Because I knew I didn't have to stay.
I had a choice.
Of all the things in my life that were broken, out of my control, dangerous, or terrifying.
I had control over one thing.

How does all of this relate to today's situation?
For better than 30 years I managed to face tomorrow because I knew that if I didn't want to, if it was too hard, I didn't have to.
I could stop.

In my 20s, as I saw all my friends growing and flying and becoming these spectacular people. I was sheathed in lead.
The learned helplessness and the 'shoulds' of my family ruled every aspect of my life.

I slept a lot.
And I hoped I wouldn't wake.
And when I was awake I would actively ideate suicide.
I came close to death a couple of times.
And I had my first hallucination. Thankfully also my last.

The 30s were calmer, at least on the surface. I finally found help for the depression, but not for the problem at the root of all of it.
Ideation swang back and forth between passive and active.

As my 30s wore on I found the pendulum spent more time towards the passive side.
That was good. I was more able to function.
But that was all it was - function.

This joi de vivre that people seem to expect other people to have was completely missing.
I'm not saying I was never happy, but I am saying every day was a trudge. An exercise in existing.

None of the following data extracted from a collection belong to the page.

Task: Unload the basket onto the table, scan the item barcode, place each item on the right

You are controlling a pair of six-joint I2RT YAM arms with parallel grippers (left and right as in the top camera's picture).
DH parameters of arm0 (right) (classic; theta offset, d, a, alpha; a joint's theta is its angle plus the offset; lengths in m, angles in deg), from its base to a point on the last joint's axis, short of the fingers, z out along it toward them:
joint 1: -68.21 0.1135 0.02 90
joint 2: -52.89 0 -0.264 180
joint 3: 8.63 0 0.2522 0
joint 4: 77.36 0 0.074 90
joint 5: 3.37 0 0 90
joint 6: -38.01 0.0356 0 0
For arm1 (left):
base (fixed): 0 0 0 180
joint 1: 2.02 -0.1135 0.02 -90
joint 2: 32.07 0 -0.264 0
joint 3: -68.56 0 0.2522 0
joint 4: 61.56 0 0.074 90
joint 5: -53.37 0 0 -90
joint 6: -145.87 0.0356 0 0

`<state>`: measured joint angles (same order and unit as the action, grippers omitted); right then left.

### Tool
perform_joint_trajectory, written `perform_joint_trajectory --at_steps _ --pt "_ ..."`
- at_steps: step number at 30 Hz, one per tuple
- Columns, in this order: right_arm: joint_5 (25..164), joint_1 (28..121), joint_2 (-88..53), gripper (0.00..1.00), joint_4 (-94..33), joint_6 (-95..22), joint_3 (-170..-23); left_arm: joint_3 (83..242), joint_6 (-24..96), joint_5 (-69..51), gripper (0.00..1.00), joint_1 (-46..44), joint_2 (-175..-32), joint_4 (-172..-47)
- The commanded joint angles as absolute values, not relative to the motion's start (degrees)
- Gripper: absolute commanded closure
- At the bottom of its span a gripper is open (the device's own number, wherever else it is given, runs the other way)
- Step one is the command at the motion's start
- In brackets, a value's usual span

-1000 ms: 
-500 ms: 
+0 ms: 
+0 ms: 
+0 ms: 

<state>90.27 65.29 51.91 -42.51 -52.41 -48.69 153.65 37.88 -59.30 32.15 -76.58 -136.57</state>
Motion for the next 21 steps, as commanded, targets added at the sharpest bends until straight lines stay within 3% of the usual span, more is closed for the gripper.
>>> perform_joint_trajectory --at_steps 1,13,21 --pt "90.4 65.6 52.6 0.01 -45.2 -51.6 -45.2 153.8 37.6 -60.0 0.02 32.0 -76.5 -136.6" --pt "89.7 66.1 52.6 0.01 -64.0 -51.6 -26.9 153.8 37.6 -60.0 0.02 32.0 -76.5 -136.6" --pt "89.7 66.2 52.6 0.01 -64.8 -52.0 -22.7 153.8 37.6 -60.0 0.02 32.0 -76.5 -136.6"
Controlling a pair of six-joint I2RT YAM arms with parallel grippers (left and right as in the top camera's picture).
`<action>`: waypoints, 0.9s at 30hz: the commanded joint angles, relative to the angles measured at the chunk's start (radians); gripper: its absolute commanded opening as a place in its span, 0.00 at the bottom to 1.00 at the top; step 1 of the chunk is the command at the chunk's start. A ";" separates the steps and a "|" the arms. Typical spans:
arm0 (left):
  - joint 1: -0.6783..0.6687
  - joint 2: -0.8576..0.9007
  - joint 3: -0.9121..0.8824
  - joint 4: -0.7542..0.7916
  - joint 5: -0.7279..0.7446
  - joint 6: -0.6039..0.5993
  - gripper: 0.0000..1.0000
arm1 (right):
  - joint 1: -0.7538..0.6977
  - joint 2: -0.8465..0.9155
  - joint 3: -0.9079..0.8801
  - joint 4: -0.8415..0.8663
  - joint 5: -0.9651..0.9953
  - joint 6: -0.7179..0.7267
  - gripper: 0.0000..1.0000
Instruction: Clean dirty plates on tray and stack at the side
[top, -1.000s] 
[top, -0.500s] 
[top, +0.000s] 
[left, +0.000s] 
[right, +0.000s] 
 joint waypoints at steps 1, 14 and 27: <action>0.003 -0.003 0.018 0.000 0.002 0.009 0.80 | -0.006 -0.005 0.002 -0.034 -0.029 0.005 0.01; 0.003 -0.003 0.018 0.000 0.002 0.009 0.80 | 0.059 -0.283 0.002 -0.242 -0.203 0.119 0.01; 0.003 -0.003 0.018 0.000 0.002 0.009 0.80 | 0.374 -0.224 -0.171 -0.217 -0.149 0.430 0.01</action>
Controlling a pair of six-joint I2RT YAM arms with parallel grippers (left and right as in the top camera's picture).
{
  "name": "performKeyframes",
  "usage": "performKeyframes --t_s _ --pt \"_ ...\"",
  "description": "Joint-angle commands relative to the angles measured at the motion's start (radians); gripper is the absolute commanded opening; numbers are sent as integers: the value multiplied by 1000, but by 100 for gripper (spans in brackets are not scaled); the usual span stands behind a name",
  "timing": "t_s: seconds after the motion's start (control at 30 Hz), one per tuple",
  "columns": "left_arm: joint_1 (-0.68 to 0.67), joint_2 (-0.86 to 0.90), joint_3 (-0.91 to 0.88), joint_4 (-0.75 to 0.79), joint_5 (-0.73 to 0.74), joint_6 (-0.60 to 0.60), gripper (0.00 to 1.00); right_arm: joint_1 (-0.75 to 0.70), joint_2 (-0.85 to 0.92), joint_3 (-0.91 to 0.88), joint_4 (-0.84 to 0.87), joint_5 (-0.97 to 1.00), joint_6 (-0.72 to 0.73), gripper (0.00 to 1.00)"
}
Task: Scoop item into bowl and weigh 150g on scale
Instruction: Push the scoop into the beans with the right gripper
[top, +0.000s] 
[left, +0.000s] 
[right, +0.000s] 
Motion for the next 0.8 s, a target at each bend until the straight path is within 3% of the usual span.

So, where I slept through most of my 20s, my 40s were marked by a type of emotional numbness. And on occasion, the ice beneath my feet would break.
That would plunge me into terror.




A couple of years ago (2,3) I finally made the connection with cptsd and found a good therapist to work through it. I'm still working on it. I will for the rest of my life.
I'm over 50 and only now discovering how to live. I mourn so much of my life because I missed it.


So here's the irony:
I'm writing. I adore my husband. I am finally discovering who I am.
I have put most of my desire for death aside.
I want to live. I have something to live for.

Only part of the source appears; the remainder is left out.